:: EXERCISE ::
Beneath this instruction is a listing. Transcribe from it only the stretch from the line with "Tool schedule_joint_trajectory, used" through the line with "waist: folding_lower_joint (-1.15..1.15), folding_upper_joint", both end lines included, exactly as written.

:: DATA IN THIS EXERCISE ::
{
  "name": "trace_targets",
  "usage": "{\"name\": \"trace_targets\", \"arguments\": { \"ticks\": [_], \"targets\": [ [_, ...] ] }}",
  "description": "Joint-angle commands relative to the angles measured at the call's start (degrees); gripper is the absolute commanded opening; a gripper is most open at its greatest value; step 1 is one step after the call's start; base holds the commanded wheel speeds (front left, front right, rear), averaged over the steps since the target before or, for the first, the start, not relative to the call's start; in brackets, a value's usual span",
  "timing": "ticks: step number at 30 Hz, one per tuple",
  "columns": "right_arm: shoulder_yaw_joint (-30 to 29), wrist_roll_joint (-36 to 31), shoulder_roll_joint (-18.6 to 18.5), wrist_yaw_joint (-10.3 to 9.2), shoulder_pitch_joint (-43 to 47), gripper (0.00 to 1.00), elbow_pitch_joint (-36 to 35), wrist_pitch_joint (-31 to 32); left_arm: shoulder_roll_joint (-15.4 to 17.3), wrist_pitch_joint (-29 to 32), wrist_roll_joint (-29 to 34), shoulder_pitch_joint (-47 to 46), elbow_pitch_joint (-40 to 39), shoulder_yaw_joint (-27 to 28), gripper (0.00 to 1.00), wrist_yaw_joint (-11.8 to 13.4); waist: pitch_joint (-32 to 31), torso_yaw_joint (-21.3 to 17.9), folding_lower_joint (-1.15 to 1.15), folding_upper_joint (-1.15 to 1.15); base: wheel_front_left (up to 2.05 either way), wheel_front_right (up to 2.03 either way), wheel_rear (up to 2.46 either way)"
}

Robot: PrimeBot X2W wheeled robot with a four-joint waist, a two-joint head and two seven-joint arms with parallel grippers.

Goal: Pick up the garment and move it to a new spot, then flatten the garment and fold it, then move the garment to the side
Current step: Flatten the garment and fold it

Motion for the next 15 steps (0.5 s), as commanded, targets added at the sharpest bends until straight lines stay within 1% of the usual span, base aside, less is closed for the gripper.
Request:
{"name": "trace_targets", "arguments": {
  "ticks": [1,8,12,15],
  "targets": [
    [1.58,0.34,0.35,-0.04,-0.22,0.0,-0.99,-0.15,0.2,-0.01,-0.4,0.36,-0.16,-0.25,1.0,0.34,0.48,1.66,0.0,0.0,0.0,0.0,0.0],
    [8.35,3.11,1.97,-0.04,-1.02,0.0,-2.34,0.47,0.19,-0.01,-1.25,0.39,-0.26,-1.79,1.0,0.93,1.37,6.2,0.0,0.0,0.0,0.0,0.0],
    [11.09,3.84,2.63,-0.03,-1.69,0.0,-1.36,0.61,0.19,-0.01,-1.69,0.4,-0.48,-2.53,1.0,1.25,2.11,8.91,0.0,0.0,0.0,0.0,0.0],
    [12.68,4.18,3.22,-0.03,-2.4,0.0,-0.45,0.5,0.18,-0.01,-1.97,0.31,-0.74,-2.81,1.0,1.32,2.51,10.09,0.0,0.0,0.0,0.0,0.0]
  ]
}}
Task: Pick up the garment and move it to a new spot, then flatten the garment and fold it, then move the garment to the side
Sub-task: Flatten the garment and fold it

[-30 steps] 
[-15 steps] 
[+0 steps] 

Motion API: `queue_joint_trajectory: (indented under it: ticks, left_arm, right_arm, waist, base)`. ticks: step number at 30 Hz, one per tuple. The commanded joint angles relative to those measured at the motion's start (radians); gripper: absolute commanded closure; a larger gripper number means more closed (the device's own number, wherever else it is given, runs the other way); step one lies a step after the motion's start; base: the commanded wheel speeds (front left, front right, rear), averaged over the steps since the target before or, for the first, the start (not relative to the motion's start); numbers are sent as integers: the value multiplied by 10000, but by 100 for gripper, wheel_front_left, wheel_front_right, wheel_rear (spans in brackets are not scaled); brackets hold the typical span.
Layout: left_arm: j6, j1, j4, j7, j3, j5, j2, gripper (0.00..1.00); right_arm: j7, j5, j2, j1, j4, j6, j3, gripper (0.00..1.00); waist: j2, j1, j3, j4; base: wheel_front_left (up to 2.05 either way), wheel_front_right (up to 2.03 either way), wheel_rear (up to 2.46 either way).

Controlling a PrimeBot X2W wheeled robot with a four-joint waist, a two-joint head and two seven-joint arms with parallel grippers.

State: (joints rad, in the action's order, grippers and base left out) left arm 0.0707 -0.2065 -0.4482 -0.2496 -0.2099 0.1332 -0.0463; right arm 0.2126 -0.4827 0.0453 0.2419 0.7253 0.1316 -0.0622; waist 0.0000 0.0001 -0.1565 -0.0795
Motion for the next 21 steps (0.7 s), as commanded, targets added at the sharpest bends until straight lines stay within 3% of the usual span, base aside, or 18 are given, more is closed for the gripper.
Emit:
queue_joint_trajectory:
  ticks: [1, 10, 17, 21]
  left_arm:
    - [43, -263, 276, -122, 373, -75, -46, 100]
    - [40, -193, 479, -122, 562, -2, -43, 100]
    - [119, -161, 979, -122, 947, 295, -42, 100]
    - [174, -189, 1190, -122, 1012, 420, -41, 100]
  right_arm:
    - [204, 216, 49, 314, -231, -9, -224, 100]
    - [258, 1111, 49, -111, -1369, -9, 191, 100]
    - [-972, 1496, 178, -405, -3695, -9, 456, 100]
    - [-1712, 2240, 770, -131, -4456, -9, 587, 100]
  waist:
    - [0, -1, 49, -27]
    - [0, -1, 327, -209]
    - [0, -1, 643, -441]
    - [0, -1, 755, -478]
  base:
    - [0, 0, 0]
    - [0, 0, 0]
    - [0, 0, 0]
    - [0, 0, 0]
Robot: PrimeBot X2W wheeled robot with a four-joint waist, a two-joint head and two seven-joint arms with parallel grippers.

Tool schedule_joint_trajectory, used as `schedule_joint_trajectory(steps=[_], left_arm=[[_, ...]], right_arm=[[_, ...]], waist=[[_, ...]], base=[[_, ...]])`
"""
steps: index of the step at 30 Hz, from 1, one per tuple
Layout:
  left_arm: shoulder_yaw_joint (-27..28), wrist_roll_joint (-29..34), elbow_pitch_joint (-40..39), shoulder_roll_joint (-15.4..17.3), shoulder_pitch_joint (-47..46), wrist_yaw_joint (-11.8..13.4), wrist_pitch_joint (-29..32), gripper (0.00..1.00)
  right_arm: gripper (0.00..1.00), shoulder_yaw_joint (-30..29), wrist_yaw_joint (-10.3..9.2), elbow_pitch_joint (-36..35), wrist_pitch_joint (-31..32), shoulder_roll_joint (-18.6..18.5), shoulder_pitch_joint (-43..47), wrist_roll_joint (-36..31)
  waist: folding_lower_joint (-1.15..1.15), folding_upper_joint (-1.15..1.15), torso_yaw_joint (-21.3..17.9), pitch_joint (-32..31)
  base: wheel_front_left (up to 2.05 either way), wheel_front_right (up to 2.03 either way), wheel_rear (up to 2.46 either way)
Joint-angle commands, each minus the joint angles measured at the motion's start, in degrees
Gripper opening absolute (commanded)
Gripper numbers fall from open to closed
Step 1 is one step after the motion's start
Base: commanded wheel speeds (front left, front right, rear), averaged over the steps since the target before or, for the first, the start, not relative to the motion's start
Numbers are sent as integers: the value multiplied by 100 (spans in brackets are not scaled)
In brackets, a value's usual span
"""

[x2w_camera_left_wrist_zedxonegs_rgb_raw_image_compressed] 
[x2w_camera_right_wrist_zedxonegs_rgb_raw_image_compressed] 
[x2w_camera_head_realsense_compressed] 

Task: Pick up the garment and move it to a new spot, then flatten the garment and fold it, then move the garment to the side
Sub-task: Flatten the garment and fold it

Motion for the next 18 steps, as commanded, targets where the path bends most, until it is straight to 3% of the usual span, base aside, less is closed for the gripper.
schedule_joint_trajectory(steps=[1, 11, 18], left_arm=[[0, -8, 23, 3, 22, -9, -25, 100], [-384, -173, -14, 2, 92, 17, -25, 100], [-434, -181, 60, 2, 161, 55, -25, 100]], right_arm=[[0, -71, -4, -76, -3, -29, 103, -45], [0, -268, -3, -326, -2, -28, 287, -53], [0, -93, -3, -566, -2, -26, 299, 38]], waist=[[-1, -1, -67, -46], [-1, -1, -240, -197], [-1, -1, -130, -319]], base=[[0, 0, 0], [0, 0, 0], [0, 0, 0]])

:: RESULT ::
Tool schedule_joint_trajectory, used as `schedule_joint_trajectory(steps=[_], left_arm=[[_, ...]], right_arm=[[_, ...]], waist=[[_, ...]], base=[[_, ...]])`
"""
steps: index of the step at 30 Hz, from 1, one per tuple
Layout:
  left_arm: shoulder_yaw_joint (-27..28), wrist_roll_joint (-29..34), elbow_pitch_joint (-40..39), shoulder_roll_joint (-15.4..17.3), shoulder_pitch_joint (-47..46), wrist_yaw_joint (-11.8..13.4), wrist_pitch_joint (-29..32), gripper (0.00..1.00)
  right_arm: gripper (0.00..1.00), shoulder_yaw_joint (-30..29), wrist_yaw_joint (-10.3..9.2), elbow_pitch_joint (-36..35), wrist_pitch_joint (-31..32), shoulder_roll_joint (-18.6..18.5), shoulder_pitch_joint (-43..47), wrist_roll_joint (-36..31)
  waist: folding_lower_joint (-1.15..1.15), folding_upper_joint (-1.15..1.15), torso_yaw_joint (-21.3..17.9), pitch_joint (-32..31)

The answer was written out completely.